Pictures do not belong in the copy; quote every entry below exactly.

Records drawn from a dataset
==============================

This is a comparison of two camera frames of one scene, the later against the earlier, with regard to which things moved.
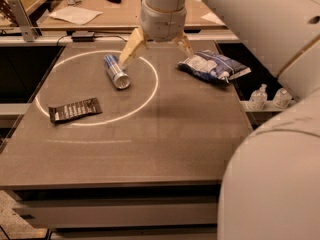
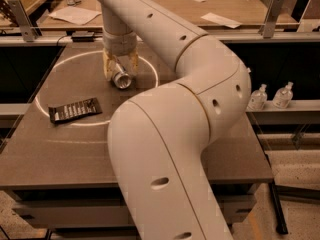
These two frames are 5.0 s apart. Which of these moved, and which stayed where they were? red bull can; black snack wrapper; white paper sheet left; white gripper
Moved: white gripper
Stayed: white paper sheet left; black snack wrapper; red bull can
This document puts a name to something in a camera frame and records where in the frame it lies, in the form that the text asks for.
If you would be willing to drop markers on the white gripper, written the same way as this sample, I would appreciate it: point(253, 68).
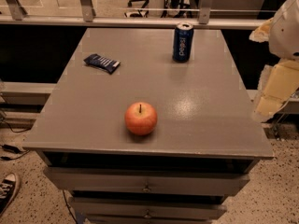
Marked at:
point(286, 32)

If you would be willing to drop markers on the blue pepsi can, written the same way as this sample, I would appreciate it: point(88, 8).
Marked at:
point(182, 44)

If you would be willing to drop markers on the grey drawer cabinet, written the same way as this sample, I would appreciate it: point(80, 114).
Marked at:
point(137, 138)

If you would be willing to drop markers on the black office chair base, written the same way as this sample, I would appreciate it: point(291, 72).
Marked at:
point(146, 9)

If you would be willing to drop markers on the red apple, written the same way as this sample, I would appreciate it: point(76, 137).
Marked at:
point(140, 118)

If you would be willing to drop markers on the blue snack bag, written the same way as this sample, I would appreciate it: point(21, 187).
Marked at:
point(102, 63)

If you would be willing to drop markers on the metal railing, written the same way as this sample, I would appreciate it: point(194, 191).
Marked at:
point(209, 14)

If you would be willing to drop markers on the upper grey drawer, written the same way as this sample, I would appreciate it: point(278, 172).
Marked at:
point(156, 182)

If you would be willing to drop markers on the grey drawer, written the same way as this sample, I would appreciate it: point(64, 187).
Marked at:
point(156, 182)
point(146, 209)

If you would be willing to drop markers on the lower grey drawer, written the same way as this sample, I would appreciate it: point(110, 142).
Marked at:
point(146, 209)

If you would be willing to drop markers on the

==============================

**ANSWER**
This is a comparison of two camera frames of one scene, the later against the earlier, with regard to which things moved.
These two frames are 5.0 s apart. Which of these moved, and which stayed where they were? red bull can; black snack wrapper; white paper sheet left; white gripper
Moved: white gripper
Stayed: white paper sheet left; black snack wrapper; red bull can
This document puts a name to something in a camera frame and records where in the frame it lies, in the form that the text asks for.
If you would be willing to drop markers on the white gripper, written the same way as this sample, I would appreciate it: point(253, 68).
Marked at:
point(286, 32)

If you would be willing to drop markers on the blue pepsi can, written the same way as this sample, I would appreciate it: point(88, 8).
Marked at:
point(182, 44)

If you would be willing to drop markers on the grey drawer cabinet, written the same way as this sample, I would appreciate it: point(80, 114).
Marked at:
point(137, 138)

If you would be willing to drop markers on the black office chair base, written the same way as this sample, I would appreciate it: point(291, 72).
Marked at:
point(146, 9)

If you would be willing to drop markers on the red apple, written the same way as this sample, I would appreciate it: point(76, 137).
Marked at:
point(140, 118)

If you would be willing to drop markers on the blue snack bag, written the same way as this sample, I would appreciate it: point(21, 187).
Marked at:
point(102, 63)

If you would be willing to drop markers on the metal railing, written the same way as this sample, I would appreciate it: point(194, 191).
Marked at:
point(209, 14)

If you would be willing to drop markers on the upper grey drawer, written the same way as this sample, I would appreciate it: point(278, 172).
Marked at:
point(156, 182)

If you would be willing to drop markers on the grey drawer, written the same way as this sample, I would appreciate it: point(64, 187).
Marked at:
point(156, 182)
point(146, 209)

If you would be willing to drop markers on the lower grey drawer, written the same way as this sample, I would appreciate it: point(110, 142).
Marked at:
point(146, 209)

If you would be willing to drop markers on the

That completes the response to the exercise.